◆ Task requirements: The data must be returned exactly. No line may be left out.

*** Opening Data provided ***

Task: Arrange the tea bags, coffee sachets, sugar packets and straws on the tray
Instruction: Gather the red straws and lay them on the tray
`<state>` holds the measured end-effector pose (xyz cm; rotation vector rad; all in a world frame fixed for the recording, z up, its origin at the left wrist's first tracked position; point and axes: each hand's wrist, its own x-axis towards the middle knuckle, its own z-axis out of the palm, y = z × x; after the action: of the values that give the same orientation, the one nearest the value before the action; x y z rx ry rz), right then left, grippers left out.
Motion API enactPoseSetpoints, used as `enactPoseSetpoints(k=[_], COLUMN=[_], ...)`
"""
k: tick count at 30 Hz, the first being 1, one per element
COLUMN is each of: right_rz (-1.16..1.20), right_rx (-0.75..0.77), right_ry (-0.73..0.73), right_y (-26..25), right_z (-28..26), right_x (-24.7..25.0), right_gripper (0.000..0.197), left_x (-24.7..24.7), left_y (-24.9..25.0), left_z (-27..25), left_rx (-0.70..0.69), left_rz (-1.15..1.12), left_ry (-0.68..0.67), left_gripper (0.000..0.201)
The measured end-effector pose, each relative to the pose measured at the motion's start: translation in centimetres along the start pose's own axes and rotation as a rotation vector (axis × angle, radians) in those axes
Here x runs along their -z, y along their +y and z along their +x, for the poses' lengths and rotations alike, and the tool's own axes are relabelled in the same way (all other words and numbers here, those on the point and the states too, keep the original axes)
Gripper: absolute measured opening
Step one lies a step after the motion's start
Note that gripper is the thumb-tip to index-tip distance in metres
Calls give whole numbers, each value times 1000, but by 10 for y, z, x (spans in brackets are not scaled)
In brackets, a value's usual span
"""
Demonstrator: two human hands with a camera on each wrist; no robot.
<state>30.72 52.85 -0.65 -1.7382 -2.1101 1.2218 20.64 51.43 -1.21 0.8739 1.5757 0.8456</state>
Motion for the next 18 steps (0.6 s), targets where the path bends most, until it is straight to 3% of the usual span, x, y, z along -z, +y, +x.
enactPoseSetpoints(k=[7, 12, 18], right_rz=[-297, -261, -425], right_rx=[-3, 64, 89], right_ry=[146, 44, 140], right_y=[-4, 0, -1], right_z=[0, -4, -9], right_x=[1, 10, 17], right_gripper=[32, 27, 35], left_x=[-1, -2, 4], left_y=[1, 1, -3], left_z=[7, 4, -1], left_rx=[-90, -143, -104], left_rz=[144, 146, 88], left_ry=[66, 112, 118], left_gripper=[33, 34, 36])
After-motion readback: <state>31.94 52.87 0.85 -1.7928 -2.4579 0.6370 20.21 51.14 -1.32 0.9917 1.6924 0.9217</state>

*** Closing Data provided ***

◆ Solution to this exercise:
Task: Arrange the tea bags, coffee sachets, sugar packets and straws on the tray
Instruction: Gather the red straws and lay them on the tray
`<state>` holds the measured end-effector pose (xyz cm; rotation vector rad; all in a world frame fixed for the recording, z up, its origin at the left wrist's first tracked position; point and axes: each hand's wrist, its own x-axis towards the middle knuckle, its own z-axis out of the palm, y = z × x; after the action: of the values that give the same orientation, the one nearest the value before the action; x y z rx ry rz), right then left, grippers left out.
Motion API enactPoseSetpoints, used as `enactPoseSetpoints(k=[_], COLUMN=[_], ...)`
"""
k: tick count at 30 Hz, the first being 1, one per element
COLUMN is each of: right_rz (-1.16..1.20), right_rx (-0.75..0.77), right_ry (-0.73..0.73), right_y (-26..25), right_z (-28..26), right_x (-24.7..25.0), right_gripper (0.000..0.197), left_x (-24.7..24.7), left_y (-24.9..25.0), left_z (-27..25), left_rx (-0.70..0.69), left_rz (-1.15..1.12), left_ry (-0.68..0.67), left_gripper (0.000..0.201)
The measured end-effector pose, each relative to the pose measured at the motion's start: translation in centimetres along the start pose's own axes and rotation as a rotation vector (axis × angle, radians) in those axes
Here x runs along their -z, y along their +y and z along their +x, for the poses' lengths and rotations alike, and the tool's own axes are relabelled in the same way (all other words and numbers here, those on the point and the states too, keep the original axes)
Gripper: absolute measured opening
Step one lies a step after the motion's start
Note that gripper is the thumb-tip to index-tip distance in metres
Calls give whole numbers, each value times 1000, but by 10 for y, z, x (spans in brackets are not scaled)
In brackets, a value's usual span
"""
Demonstrator: two human hands with a camera on each wrist; no robot.
<state>30.72 52.85 -0.65 -1.7382 -2.1101 1.2218 20.64 51.43 -1.21 0.8739 1.5757 0.8456</state>
Motion for the next 18 steps (0.6 s), targets where the path bends most, until it is straight to 3% of the usual span, x, y, z along -z, +y, +x.
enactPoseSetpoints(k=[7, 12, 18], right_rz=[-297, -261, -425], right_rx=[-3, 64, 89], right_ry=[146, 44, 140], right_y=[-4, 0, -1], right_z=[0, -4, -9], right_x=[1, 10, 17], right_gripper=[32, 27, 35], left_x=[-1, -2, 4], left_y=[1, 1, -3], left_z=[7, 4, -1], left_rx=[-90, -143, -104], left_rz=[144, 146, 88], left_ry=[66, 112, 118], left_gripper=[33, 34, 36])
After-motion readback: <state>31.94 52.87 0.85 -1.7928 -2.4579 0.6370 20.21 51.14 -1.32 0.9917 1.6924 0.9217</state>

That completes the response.